_Aim of the task_
Set down all of the data that follows, keeping every character.

_Provided material_

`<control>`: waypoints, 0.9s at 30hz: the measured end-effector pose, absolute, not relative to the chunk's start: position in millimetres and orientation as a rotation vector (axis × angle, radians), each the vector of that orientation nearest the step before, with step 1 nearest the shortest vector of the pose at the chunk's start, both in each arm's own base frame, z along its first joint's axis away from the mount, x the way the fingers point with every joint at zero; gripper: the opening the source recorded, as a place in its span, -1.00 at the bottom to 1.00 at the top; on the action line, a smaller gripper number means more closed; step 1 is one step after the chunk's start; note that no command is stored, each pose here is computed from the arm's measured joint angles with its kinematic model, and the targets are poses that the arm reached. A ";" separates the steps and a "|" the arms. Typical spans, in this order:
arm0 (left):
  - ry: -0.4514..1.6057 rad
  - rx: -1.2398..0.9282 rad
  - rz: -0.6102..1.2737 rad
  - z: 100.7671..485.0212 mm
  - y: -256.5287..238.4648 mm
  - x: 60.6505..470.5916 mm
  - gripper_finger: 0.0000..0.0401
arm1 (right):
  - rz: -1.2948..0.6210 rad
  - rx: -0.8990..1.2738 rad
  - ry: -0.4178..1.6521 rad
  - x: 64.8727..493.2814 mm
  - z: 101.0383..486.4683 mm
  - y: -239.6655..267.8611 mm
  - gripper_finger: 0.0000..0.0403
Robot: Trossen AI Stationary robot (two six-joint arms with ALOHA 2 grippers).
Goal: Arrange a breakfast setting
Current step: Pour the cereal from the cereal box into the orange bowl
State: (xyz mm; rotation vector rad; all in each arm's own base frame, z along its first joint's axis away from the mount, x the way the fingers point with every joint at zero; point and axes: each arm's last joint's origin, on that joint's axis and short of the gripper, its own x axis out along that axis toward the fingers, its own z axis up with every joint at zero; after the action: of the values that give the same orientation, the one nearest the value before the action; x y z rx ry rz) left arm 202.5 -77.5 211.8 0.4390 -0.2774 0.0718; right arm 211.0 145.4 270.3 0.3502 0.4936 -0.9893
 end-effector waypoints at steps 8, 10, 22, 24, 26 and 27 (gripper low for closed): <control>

_The answer_
`<control>`: waypoints, 0.9s at 30hz: the measured end-effector pose, absolute, not relative to the chunk's start: position in millimetres and orientation as a rotation vector (axis × angle, radians), each the vector of that orientation nearest the step before, with step 1 nearest the shortest vector of the pose at the chunk's start, both in each arm's own base frame, z along its first joint's axis away from the mount, x the way the fingers point with every joint at zero; gripper: the opening the source recorded, as a place in its span, -1.00 at the bottom to 1.00 at the top; on the action line, a smaller gripper number means more closed; step 1 is one step after the chunk's start; note that no command is stored, each pose here is computed from the arm's measured joint angles with its kinematic model, and the targets are poses that the arm reached. A ";" separates the steps and a "|" the arms. Typical spans, in this order:
arm0 (left):
  - ry: -0.4514..1.6057 rad
  - rx: -1.2398..0.9282 rad
  - rz: -0.6102..1.2737 rad
  - z: 100.7671..485.0212 mm
  - y: -256.5287..238.4648 mm
  - x: 60.6505..470.5916 mm
  - gripper_finger: 0.0000..0.0401
arm1 (right):
  - rz: -1.2948..0.6210 rad
  - rx: -0.8990..1.2738 rad
  - ry: -0.4178..1.6521 rad
  - x: 64.8727..493.2814 mm
  - z: 101.0383..486.4683 mm
  - y: -239.6655..267.8611 mm
  - gripper_finger: 0.0000..0.0403
Robot: Trossen AI Stationary robot (two six-joint arms with ALOHA 2 grippers).
Goal: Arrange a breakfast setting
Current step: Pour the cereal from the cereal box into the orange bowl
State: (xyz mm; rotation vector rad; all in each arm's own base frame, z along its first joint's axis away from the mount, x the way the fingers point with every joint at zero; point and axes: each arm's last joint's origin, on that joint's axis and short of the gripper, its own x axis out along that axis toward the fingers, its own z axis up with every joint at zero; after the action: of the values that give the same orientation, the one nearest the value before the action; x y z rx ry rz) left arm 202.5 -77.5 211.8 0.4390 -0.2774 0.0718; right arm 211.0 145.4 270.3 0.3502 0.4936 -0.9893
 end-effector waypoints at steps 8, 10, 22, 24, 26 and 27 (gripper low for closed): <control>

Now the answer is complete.